WHAT YOU WILL DO —
Where a line in the records holds "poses", count it once; return only the final number.

┄┄┄┄┄┄┄┄┄┄┄┄┄┄┄┄┄┄┄┄

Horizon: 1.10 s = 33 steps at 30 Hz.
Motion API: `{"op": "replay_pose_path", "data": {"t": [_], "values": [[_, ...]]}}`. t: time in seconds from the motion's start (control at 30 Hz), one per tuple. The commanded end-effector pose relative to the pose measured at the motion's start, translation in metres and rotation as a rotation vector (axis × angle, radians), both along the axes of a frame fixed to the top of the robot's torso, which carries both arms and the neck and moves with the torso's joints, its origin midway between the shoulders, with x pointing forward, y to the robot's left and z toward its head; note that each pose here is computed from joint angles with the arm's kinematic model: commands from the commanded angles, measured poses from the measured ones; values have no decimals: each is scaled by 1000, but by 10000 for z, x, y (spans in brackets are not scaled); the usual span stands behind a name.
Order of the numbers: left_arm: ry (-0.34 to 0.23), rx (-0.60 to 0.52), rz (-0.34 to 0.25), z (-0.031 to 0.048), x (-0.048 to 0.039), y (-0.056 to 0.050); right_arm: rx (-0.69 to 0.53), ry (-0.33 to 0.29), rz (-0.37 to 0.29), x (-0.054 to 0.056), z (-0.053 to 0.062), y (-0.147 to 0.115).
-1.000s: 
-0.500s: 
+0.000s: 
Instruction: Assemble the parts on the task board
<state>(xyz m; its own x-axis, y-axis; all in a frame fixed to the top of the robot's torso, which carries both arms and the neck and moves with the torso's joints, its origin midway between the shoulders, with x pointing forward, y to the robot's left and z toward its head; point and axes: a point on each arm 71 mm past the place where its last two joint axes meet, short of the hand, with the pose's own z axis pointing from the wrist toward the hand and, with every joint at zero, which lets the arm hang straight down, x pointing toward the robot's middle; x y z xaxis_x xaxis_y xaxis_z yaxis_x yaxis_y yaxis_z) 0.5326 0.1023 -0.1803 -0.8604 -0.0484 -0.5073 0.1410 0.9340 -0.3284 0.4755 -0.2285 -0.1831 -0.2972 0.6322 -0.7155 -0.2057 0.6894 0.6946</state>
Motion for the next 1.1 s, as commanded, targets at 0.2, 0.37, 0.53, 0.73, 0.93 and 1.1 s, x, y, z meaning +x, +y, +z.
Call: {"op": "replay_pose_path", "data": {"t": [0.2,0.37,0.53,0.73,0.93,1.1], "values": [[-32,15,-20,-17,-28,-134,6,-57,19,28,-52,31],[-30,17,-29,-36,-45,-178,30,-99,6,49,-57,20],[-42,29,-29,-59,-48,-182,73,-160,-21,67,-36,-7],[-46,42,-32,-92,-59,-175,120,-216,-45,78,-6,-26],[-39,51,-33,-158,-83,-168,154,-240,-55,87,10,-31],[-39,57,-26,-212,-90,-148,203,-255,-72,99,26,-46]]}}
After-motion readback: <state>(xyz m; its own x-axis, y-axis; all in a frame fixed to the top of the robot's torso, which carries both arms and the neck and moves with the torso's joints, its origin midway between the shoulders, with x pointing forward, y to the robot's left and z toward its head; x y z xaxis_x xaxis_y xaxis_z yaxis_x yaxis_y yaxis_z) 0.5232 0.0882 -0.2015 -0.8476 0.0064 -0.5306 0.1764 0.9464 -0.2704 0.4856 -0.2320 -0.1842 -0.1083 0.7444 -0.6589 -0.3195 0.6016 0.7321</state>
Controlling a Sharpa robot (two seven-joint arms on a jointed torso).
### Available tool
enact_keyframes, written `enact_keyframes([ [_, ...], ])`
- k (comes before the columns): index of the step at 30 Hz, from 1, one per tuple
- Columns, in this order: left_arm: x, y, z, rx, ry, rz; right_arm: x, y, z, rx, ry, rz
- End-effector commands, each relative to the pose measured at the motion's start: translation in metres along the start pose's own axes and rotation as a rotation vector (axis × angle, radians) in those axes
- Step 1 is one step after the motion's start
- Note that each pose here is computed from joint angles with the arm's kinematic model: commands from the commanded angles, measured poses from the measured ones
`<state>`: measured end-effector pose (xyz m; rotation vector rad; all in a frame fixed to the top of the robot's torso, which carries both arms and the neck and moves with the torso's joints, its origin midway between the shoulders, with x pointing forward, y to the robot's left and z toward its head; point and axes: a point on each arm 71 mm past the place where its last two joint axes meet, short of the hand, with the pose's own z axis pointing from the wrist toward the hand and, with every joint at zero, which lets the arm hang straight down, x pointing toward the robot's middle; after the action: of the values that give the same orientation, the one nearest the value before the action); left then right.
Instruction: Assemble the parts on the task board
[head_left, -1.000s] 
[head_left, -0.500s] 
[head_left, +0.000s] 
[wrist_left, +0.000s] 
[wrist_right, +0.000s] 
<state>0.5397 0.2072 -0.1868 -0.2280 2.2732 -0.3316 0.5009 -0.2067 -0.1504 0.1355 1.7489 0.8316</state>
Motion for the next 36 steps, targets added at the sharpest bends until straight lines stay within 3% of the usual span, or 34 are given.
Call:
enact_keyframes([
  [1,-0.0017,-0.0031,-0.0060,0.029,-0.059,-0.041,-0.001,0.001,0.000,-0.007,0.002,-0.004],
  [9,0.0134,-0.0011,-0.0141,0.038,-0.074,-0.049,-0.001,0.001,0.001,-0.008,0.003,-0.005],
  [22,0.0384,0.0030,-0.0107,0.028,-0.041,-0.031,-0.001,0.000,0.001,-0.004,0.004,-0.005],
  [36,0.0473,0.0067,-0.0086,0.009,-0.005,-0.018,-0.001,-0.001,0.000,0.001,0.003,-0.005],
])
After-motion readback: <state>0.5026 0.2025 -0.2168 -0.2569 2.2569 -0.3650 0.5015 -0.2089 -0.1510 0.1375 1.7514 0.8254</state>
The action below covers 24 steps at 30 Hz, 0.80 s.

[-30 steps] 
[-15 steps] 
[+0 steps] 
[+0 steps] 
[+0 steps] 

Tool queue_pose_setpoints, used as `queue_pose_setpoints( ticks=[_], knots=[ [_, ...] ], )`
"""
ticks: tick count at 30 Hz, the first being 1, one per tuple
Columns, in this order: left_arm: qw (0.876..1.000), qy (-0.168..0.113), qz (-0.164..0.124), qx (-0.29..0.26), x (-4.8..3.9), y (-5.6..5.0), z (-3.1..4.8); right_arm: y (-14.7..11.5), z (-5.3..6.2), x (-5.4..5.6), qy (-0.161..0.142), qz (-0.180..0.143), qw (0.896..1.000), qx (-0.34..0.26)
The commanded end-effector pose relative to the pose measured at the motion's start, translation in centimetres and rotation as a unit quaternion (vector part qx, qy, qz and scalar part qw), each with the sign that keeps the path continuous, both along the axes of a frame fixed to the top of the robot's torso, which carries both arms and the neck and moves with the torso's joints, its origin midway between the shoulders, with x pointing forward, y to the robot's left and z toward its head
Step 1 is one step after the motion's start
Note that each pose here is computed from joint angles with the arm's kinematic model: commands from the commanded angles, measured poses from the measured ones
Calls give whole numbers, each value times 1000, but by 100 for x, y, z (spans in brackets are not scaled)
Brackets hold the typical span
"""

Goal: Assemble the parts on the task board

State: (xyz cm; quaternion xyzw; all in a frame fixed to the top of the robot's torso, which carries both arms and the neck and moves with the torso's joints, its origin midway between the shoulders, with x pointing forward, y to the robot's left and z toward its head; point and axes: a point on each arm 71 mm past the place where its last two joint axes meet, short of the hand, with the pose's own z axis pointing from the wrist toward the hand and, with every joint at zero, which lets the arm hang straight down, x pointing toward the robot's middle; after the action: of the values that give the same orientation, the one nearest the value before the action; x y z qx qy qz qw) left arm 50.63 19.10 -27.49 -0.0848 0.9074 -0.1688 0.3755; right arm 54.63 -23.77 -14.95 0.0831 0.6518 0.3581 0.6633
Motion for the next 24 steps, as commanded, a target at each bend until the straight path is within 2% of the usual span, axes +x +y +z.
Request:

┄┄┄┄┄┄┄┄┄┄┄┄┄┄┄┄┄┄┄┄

EXPECTED ANSWER —
3